’Ah ! Les communistes, dommage que vous soyez communistes !’

13 septembre 2005

En 1996 mourait Maurice Tomi. J’eus alors l’envie de dire que cet homme classé de droite, patron intransigeant, avait non seulement du tempérament mais aussi du cœur. Je l’avais écrit. Personne n’en avait trouvé à redire... Je vous propose ce retour en arrière...
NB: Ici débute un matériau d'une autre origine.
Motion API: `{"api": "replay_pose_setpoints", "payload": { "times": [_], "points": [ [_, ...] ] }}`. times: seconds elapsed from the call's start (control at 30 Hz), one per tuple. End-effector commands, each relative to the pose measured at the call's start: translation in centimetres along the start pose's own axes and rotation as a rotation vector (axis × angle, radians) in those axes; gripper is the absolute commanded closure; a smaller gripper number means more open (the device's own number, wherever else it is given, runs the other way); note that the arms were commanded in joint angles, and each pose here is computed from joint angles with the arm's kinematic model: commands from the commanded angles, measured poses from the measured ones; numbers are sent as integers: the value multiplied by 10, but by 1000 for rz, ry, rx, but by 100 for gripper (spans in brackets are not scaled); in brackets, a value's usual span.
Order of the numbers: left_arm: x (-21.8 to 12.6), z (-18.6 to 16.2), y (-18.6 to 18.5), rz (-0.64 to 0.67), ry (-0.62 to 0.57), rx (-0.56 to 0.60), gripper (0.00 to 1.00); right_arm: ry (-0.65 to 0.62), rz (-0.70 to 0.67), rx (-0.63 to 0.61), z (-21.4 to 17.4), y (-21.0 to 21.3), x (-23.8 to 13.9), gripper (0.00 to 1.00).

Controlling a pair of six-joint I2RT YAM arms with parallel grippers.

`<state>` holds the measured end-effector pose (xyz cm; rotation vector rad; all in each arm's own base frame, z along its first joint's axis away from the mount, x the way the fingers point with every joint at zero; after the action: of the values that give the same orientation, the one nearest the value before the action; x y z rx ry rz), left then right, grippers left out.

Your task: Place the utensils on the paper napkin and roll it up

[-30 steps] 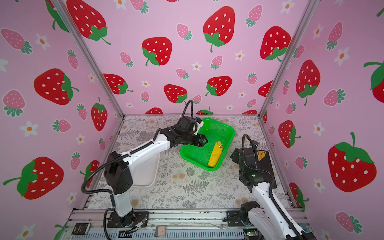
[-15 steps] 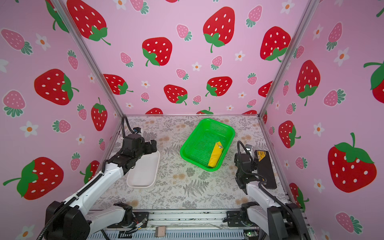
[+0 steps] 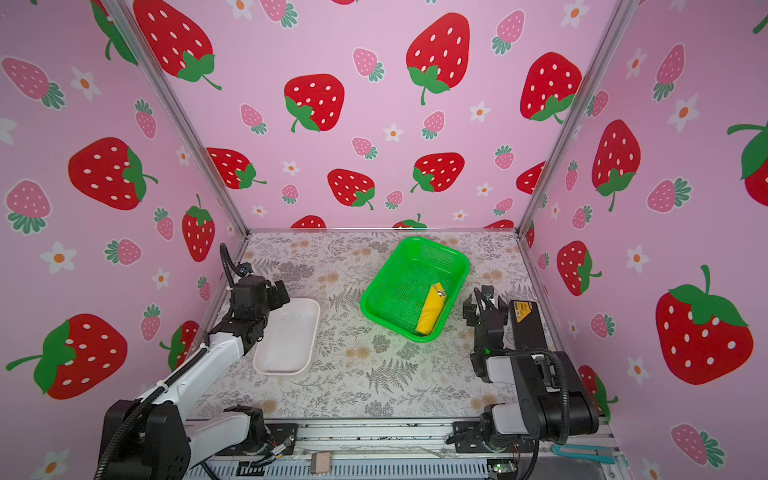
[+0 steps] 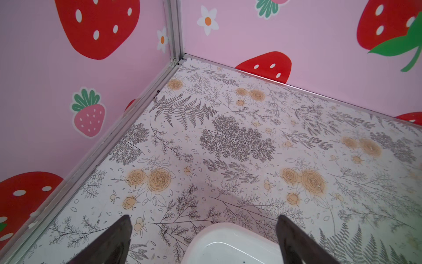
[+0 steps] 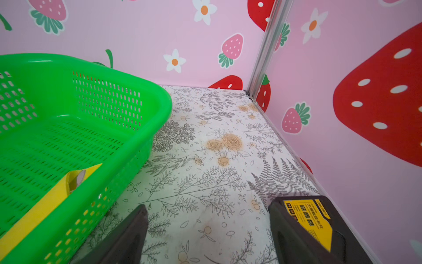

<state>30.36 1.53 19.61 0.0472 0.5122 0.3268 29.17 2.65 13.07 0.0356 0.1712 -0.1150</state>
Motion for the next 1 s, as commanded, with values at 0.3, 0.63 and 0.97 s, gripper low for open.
{"api": "replay_pose_setpoints", "payload": {
  "times": [0.3,0.63,0.97],
  "points": [
    [38,-16,-5,-11,-59,94,1,-58,-109,64,4,-13,17,0],
    [62,-50,-27,-182,-105,178,2,-59,-110,63,5,-14,17,0],
    [67,-54,-23,-190,-108,155,1,-59,-110,62,4,-14,16,0]
  ]
}}
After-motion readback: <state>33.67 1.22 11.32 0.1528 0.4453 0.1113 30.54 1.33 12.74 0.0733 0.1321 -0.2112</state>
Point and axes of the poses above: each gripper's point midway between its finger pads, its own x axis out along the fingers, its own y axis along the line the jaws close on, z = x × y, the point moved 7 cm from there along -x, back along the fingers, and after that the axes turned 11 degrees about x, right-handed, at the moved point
En septembre 1973, tout jeune élu municipal du Port, j’eus l’honneur de faire la campagne des cantonales contre Maurice Tomi. Dans notre cité ouvrière et maritime, lui, le grand patron envoyé par la droite guerroyer contre l’incontesté leader du syndicalisme qu’était Bruny Payet, ne pouvait que perdre cette bataille électorale (1).
Je me rappelle cet adversaire valeureux, allant au charbon en sachant fort que ses propres ouvriers qui l’aimaient bien n’allaient cependant pas trahir leur drapeau du Parti communiste réunionnais.
Je me rappelle que c’est alors que j’exaltais le peuple à voter Bruny Payet que j’appris à apprécier cet homme de bon sens qui, pour le prix de "trois œufs par jour", offrait aux habitants de l’île la possibilité d’avoir leur "case Tomi".
Je le rencontrais pour la première fois le jour du scrutin. Nous nous retrouvâmes en train, lui et moi, de donner le bras à une dame âgée qui peinait à redescendre les escaliers d’un bureau de vote situé à l’école de la rue du Général Émile Rolland. Nous en profitâmes pour nous présenter l’un à l’autre. Il me parla de "ses" maisons, de ses projets d’extension, de son usine, de la zone industrielle Nord, de son désir de rencontrer un jour Paul Vergès et de son admiration pour Bruny Payet.
Et dans un éclat de rire qui sentait bon le tabac dont il bourrait sa pipe, il lâcha : "Ah ! dommage, vous les communistes, que vous soyez communistes !"
Je l’ai retrouvé plus tard, lorsque furent réalisées les ZAC Léon de Lépervanche et Raymond Vergès, avec leurs 320 petites maisons qui devaient accueillir une grande partie des habitants du gros bidonville du Cœur Saignant. Il était très fier d’avoir "construit autant de cases d’un coup dans une ville communiste". Et il me précisa, avec son humour bien terrien : "Vous voyez, quand je vous disais qu’ils sont bien, les communistes !".
Il avait du respect pour les élus que nous étions.
Je salue aujourd’hui un grand Réunionnais.

(1) Aux élections cantonales du 23 Septembre 1973, sur 8.239 électeurs que comptait la commune du Port, il y eut 5.275 votants (64 %). On compta 106 bulletins nuls. Maurice Tomi remporta 1.829 suffrages (35 %) et Bruny Payet 3.340 (65 %).